Instructions for the task: Every line from the one containing "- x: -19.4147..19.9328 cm" to the one containing "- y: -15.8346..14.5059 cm" in the records below, both included, must be set down exactly, and no other line.

═══ Data ═══

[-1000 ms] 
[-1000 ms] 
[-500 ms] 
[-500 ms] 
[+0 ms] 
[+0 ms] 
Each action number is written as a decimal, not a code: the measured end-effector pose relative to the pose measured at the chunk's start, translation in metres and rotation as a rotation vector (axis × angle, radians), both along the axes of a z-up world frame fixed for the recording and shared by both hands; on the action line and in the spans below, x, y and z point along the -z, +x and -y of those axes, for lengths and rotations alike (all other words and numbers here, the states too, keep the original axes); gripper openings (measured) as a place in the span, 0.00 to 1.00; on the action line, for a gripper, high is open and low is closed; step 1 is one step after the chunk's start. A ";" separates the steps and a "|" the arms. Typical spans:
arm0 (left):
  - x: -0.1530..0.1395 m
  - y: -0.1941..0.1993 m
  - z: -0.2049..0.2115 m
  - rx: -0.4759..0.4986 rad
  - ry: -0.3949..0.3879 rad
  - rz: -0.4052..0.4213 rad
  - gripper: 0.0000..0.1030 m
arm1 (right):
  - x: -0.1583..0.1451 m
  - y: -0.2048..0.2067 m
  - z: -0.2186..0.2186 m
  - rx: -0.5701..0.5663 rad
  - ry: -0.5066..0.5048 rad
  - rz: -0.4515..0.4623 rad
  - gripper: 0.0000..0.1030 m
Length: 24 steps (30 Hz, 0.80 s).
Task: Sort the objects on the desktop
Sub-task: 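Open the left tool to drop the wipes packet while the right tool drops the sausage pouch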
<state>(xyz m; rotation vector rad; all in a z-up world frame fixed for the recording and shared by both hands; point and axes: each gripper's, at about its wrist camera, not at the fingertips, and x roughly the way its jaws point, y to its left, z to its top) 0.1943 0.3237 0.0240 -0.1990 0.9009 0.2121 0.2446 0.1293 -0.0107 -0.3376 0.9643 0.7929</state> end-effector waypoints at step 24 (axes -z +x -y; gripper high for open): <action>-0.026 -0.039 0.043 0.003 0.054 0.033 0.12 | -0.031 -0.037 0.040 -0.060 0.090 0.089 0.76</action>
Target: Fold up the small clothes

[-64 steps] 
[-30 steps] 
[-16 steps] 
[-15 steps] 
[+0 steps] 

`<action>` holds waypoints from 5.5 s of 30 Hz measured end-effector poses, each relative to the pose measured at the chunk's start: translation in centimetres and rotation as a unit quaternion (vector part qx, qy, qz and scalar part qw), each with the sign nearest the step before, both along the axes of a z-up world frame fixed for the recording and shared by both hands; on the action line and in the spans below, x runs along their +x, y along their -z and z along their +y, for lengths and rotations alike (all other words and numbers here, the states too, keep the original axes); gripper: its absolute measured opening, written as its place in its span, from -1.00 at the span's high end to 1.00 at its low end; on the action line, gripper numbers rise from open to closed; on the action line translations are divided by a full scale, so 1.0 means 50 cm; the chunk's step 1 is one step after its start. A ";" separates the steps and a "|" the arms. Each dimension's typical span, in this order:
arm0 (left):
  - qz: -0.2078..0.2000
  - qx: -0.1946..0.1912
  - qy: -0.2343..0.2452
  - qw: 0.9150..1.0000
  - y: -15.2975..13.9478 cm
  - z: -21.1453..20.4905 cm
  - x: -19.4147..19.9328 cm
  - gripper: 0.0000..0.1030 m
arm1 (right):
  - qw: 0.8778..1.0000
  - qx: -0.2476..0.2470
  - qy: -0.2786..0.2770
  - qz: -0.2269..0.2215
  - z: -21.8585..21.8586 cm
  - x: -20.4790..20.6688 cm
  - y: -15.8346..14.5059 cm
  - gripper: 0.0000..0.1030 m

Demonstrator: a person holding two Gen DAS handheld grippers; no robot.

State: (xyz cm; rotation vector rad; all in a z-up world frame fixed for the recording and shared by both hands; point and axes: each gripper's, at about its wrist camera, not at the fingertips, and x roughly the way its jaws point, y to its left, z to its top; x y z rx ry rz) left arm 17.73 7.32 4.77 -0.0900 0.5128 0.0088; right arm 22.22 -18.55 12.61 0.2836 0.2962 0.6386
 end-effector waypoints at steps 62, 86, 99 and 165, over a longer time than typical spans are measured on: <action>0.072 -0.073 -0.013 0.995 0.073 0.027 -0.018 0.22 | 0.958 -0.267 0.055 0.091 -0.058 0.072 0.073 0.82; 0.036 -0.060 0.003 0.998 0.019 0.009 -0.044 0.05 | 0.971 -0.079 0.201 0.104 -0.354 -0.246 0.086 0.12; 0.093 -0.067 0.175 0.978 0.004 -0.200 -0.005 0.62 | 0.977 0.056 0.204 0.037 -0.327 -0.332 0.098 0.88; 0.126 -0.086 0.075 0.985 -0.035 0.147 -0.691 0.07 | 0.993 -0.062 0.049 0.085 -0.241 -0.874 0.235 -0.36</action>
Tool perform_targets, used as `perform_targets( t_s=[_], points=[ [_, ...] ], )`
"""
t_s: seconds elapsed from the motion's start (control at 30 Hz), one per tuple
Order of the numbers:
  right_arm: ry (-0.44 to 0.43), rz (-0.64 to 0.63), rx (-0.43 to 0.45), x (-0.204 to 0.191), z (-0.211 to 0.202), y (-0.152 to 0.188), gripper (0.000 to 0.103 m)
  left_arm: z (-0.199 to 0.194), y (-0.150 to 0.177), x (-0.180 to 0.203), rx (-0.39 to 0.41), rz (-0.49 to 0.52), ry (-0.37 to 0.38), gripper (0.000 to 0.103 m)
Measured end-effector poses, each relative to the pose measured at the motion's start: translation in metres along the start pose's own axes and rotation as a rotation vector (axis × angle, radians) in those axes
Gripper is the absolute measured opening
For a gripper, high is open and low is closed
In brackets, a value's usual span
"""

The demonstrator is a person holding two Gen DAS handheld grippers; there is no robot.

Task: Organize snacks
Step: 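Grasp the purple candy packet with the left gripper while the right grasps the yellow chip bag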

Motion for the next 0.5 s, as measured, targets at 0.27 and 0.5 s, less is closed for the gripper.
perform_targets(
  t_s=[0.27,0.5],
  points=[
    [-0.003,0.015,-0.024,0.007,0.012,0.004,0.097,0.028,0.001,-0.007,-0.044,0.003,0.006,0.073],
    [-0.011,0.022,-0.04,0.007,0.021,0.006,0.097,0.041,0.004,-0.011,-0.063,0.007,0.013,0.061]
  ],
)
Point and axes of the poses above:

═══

Response to the exercise:
  - x: -19.4147..19.9328 cm
  - gripper: 0.0000..0.1030 m
arm1 (right):
  - qw: 0.8778..1.0000
  - qx: -0.2476..0.2470
  - qy: -0.2786..0.2770
  - qz: -0.2269..0.2215
  - z: -21.8585..21.8586 cm
  - x: -20.4790..20.6688 cm
  - y: -15.8346..14.5059 cm

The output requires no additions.